Le Sanglot des Couleurs Éteintes
Un village se meurt, spectre de mémoire,
Ses toits effrités, ses chemins de tort,
Gardent l’âme obscure d’un ancien espoir.
Là vit Élias, pâtre de pigments,
Dont les doigts fiévreux enfantent l’aurore,
Mais les habitants, froids comme l’argent,
Ricanent devant les soleils qu’il colore.

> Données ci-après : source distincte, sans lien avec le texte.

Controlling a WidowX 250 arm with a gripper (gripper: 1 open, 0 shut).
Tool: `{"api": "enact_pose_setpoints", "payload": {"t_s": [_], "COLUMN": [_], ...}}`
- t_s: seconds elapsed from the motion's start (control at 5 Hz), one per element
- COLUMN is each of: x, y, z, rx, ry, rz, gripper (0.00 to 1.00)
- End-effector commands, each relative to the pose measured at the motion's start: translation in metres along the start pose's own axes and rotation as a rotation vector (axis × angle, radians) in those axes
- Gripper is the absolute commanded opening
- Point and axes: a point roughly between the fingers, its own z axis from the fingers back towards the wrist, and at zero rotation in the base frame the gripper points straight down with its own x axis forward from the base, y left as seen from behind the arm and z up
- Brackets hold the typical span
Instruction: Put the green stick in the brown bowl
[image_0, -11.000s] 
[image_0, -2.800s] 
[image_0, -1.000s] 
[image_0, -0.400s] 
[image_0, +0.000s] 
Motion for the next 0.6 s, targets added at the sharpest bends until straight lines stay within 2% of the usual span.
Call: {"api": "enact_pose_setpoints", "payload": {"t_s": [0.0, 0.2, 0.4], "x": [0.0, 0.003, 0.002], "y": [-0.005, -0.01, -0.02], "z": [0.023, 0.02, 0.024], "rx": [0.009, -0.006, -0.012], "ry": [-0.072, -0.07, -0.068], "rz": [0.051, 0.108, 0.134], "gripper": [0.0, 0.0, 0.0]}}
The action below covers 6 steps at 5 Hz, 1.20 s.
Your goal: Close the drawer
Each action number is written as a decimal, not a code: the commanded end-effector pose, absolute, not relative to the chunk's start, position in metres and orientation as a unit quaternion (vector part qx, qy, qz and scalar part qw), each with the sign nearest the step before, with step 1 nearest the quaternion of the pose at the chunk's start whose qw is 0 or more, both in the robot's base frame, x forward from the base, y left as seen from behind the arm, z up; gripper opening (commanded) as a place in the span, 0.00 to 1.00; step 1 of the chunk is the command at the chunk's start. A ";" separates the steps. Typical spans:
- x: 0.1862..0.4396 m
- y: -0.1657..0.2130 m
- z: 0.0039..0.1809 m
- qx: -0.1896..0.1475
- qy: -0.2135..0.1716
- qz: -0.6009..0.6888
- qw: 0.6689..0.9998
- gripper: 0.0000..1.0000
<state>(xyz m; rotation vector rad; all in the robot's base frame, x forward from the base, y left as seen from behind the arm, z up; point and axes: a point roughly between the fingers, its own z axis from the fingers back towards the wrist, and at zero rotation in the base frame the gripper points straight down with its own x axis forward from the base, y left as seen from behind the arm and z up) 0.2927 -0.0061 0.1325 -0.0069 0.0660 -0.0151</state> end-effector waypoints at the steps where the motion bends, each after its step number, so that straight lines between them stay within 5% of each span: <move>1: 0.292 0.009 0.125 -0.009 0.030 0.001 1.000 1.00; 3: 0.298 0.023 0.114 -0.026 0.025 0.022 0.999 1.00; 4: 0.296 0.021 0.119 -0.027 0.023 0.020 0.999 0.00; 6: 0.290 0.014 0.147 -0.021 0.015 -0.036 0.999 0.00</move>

Un soir d’automne où les chênes saignaient,
Une ombre passa sous l’arche du puits :
Léonie, éclose au cœur des fougères,
Fille du silence et des nuits légères.
Son regard posé sur un ciel de feu,
Toile où dansaient les larmes du passé,
Elle murmura : « Je comprends ton jeu,
Ces astres blessés… Je les ai traversés. »
Le peintre, muet, offrit son pinceau,
Elle y déposa un soupir de brume.
Leurs mains sans effroi tissèrent un nœud
Plus fort que les monts, plus doux que la plume.
« Jusqu’à la mort, nos pas liés seront,
Juré sur l’éclat de l’étoile absente. »
Mais le sort guettait, vieux loup aux dents longues,
Dans l’ombre érodée de la source menteuse.
L’hiver vint mordre avec ses dents de givre,
La toux de Léonie emplit les ruelles.
Ses joues, jadis teintes des roses du livre,
Pâlissaient en cendre sous les étincelles.
« Prends ce remède aux fleurs de l’enclos,
L’étranger l’apporte en charrette noire… »
Elle refusa, serrant son réseau
De rubans fanés et de mémoires.
Élias, fouettant les chevaux du vent,
Partit en quête des herbes sacrées,
Celles que la lune au printemps levant
Berce de secrets pour les désespérés.
Trois lunes passèrent. Quand il revint,
Les cloches pleuraient en robes de deuil.
Le lit de chêne où son amour s’étreint
Ne gardait plus qu’une mèche d’écueil.
On lui tendit un pli scellé de cire :
« Si tu lis ces mots, je suis déjà loin.
Ils m’ont emportée où nul ne soupire,
Mais notre serment est un feu sans foin.
Chaque trait que tu traces est ma parole,
Chaque aube naissante, mon souffle ardent.
Peins-moi des forêts où notre âme vole,
Je serai l’écho de ton cœur vidé. »
Il bâtit alors, dans un élan rocheux,
Une chapelle au flanc de la colline,
Où chaque vitrail, sanglot lumineux,
Racontait leur histoire en pourpre et saline.
Mais un matin blême où les loups hurlaient,
Les villageois ivres de peur ancestrale
Brisèrent les verres qui les narguaient
Avec des éclats de haine totale.
Élias, debout parmi les débris,
Recueillit les morceaux de son supplice,
Les ensevelit sous un saule gris
Où Léonie aimait caresser le lichen.
Puis il s’allongea dans le lit du ruisseau,
Les bras en croix ouverts sur l’infini,
Et l’eau complice emporta son fardeau
Vers les océans où tout est fini.
Aujourd’hui, parfois, quand la brume ondule,
On entend monter des sanglots de couleurs,
Un duo perdu dans le crépuscule
Qui repeint le ciel de leur amour pleureur.